The folks who run the “As Seen on TV” line of products are developing all sorts of technologies to bring impulse shopping to all new impulsive levels, according to the NY Times. Here’s one of the developments, which has a fittingly creepy name, “audio fingerprinting”:

This fall, the company will roll out technology it calls audio fingerprinting, which will enable cellphones to decipher which infomercial a user is watching after the phone is held up to the television. The user will then be sent to a mobile Web site where the product can be bought through the cellphone.

The company also has plans to create a system in which ordinary TV remote controls could be used for one-click buying right off the screen, and to introduce Facebook pages where consumers can purchase products directly. It will also flood its hundreds of thousands of subscribers with web videos featuring pitchmen like wrestling legend Hulk Hogan and rapper 50 Cent hawking household cleaning products, high-end earphones, and the like. The Hulkster is a strong guy, and therefore he should know a thing or two about strong cleaning products, get it, brother?

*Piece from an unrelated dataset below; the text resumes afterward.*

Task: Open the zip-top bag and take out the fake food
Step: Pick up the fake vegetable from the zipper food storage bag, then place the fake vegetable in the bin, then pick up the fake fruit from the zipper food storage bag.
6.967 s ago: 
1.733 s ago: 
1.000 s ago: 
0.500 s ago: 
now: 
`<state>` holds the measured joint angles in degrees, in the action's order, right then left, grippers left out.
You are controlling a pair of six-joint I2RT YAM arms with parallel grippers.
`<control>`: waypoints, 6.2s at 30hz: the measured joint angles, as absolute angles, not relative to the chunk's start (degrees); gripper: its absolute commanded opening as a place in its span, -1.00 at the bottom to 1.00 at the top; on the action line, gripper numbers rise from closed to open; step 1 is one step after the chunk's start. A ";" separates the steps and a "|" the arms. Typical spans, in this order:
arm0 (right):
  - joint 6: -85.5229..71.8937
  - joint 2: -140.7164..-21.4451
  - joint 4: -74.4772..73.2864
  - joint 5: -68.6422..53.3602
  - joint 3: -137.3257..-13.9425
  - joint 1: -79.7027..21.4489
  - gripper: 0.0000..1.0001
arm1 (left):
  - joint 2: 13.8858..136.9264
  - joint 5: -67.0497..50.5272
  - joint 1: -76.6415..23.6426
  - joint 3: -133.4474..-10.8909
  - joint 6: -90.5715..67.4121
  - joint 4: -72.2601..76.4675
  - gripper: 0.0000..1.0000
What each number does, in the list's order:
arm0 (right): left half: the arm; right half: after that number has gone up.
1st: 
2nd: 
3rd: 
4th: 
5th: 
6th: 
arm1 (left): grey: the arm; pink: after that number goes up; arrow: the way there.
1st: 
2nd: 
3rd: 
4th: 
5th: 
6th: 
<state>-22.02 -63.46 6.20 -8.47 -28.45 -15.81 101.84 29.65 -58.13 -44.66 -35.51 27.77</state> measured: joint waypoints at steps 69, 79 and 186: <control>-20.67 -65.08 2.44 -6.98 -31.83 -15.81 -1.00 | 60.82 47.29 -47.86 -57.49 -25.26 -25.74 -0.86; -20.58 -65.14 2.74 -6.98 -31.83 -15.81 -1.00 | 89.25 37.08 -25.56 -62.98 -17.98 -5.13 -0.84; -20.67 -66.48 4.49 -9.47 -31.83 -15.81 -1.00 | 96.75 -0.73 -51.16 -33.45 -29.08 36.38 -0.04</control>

But will speeding up the buying process really have much of an impact on sales? Are people really more likely to buy if they can do so in, say, four seconds, rather than the “old-fashioned” method that might require a phone call and, say, four minutes? Um, yes, according to insiders quoted by the Times:

“If we have the opportunity for them to see a commercial and to react that quickly, the chances for us to make a sale increase dramatically,” said Kevin Vick, a partner with Boston Ideas, which owns Bright Feet, a product that combines fuzzy house slippers with LED lights so people can see as they walk in the dark. “This takes several steps out. In our society today, we want it now, we want it faster.”

Well, one thing’s for sure: The businesses selling these products want consumers to be able to buy them now, and buy them faster. Giving the consumer time—any time whatsoever—to think before making a purchase is bad for business.

In any event, I want to see an infomercial for these light-up slippers. They sound pretty amazing.